According to the invention of claim 2, claim 1
In addition to the effects of the invention described in (1), the filter temperature can be reliably kept within a predetermined range during regeneration. According to the invention of claim 3, in addition to the effect of the invention of claim 1,
The collected amount of particulates can be obtained more accurately.

[Brief description of drawings]

FIG. 1 is an overall configuration diagram of an exhaust emission control device for a diesel engine of an embodiment.

FIG. 2 is a flowchart for explaining the operation.

FIG. 3 is a flowchart for explaining an operation.

FIG. 4 is a map for obtaining a particulate emission rate k ₂ .

FIG. 5 is a graph showing the relationship between the collection amount and the maximum temperature of the upstream portion of the filter at the start of regeneration.

FIG. 6 is a flowchart for explaining the operation.

FIG. 7 is a flowchart for explaining the operation.

FIG. 8 is a time chart for explaining the operation.

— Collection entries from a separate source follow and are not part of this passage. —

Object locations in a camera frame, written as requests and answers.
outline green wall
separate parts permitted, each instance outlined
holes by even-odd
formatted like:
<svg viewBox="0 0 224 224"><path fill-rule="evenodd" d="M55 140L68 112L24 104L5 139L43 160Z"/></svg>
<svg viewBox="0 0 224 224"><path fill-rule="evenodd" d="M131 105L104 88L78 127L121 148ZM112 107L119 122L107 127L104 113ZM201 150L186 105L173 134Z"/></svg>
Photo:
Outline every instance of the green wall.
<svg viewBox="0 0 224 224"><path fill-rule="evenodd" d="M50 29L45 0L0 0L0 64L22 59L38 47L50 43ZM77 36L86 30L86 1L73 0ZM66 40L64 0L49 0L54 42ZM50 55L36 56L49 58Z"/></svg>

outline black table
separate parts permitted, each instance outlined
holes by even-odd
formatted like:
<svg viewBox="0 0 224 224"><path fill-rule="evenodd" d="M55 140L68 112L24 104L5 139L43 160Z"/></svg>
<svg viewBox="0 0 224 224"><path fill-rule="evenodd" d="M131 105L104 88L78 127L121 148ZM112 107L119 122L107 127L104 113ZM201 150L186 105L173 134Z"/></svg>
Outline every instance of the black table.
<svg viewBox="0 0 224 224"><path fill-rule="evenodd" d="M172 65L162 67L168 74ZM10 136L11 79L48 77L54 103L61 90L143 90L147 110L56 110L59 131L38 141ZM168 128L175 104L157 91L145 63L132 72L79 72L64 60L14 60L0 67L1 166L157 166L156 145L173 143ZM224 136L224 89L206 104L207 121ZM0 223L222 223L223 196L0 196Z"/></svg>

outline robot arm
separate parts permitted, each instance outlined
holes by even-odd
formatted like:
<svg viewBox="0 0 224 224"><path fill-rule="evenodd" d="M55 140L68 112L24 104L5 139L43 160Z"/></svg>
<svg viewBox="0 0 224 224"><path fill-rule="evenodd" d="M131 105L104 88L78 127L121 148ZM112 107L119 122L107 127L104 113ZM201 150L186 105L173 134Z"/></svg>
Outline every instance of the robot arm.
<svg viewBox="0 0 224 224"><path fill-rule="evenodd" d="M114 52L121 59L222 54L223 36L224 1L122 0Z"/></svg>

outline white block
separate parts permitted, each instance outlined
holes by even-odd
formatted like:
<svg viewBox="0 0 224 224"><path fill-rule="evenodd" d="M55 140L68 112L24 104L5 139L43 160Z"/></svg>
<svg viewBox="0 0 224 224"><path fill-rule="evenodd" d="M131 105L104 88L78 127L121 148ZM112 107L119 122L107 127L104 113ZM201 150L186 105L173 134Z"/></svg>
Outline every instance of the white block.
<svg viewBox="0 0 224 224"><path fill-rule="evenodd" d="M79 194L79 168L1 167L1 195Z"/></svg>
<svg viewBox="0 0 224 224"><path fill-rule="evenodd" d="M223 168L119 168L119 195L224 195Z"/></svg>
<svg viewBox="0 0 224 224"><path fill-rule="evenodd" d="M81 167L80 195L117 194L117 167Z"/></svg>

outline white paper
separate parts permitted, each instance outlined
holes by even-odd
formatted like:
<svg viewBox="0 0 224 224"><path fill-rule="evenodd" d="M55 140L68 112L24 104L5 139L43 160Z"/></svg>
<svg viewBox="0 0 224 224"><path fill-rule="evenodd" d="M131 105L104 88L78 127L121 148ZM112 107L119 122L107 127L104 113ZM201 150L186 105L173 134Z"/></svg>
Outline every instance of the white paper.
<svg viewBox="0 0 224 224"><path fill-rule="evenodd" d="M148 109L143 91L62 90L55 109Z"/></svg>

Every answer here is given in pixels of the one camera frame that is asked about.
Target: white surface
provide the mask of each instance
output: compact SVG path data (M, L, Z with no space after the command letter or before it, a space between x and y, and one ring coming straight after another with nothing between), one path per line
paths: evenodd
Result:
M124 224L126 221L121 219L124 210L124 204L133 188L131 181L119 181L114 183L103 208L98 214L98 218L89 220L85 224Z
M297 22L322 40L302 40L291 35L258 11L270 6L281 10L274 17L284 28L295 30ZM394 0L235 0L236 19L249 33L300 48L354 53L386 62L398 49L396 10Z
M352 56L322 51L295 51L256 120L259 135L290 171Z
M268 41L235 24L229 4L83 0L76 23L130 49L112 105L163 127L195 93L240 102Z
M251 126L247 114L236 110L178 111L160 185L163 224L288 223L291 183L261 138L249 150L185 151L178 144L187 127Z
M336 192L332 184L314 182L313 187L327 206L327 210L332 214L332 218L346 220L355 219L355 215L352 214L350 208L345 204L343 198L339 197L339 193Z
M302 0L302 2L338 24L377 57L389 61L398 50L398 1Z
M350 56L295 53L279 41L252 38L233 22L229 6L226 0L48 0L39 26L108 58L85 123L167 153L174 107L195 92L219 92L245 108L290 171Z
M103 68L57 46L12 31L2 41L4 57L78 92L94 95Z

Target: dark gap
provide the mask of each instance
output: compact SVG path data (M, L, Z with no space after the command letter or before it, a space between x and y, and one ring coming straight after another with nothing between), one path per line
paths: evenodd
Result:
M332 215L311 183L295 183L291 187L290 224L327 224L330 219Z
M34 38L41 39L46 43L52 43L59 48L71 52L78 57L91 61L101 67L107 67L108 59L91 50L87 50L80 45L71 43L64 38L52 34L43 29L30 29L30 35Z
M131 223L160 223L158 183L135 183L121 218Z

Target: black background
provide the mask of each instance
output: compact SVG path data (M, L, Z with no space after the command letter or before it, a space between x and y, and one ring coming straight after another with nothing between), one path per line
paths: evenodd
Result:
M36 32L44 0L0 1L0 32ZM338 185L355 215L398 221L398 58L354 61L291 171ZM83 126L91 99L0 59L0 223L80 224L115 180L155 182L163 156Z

FIG. 9 is an overall configuration diagram of a conventional exhaust emission control device for a diesel engine.

[Explanation of symbols]

1 ... Diesel engine, 2 ... Exhaust pipe, 5 ... Filter,
6 ... Electric heater, 9 ... Air pump, 14 ... Temperature sensor,
15 ... Exhaust gas temperature sensor, 16 ... Engine speed sensor, 17 ... ECU

 ─────────────────────────────────────────────────── ─── Continuation of the front page (72) Inventor Toshimi Muramatsu 1-1, Showa-cho, Kariya city, Aichi Nihon Denso Co., Ltd. (72) Inventor Katsuyuki Tamai 1-1-chome, Showa town, Kariya city, Aichi Incorporated (72) Inventor Mori Oki 1-1-1, Showa-cho, Kariya, Aichi Prefecture

Claims (3)

[Claims] 1. A filter provided in an exhaust system of a diesel engine for collecting particulates, a secondary air supply means for supplying secondary air to the filter, and an upstream side of the secondary air in the filter. Igniting means provided in, a temperature sensor provided at the upstream end of the secondary air in the filter, an operating state detecting means for detecting the operating state of the diesel engine, by the operating state detecting means A collection amount calculation means for calculating the collection amount of particulates in the filter from the operating state of the diesel engine, and the collection amount of particulates by the collection amount calculation means becomes a predetermined value or more, by the ignition means The particulate matter trapped in the filter is ignited and the secondary air is started to be supplied by the secondary air supply means to fill it. Start the incineration of the particulates collected in the ta,
Exhaust of a diesel engine, comprising: a control unit that controls the amount of secondary air for setting a subsequent desired filter temperature range based on the temperature of the filter upstream portion by the temperature sensor at the start of filter regeneration. Purification device. 2. The control means stops the secondary air supply when the temperature upstream of the filter by the temperature sensor exceeds the upper limit value by starting regeneration, and then measures the stop time until the temperature falls below the lower limit value. When the value falls below the lower limit value, the supply of secondary air is started, and the supply time until the upper limit value is exceeded is measured.
The exhaust emission control device for a diesel engine according to claim 1, wherein the supply of the secondary air during the supply stop time and the supply of the secondary air during the supply time are alternately repeated. 3. The exhaust gas purification device for a diesel engine according to claim 1, wherein the trapping amount calculation unit has a correcting unit that corrects the trapped amount of particulates according to the temperature of the filter during regeneration.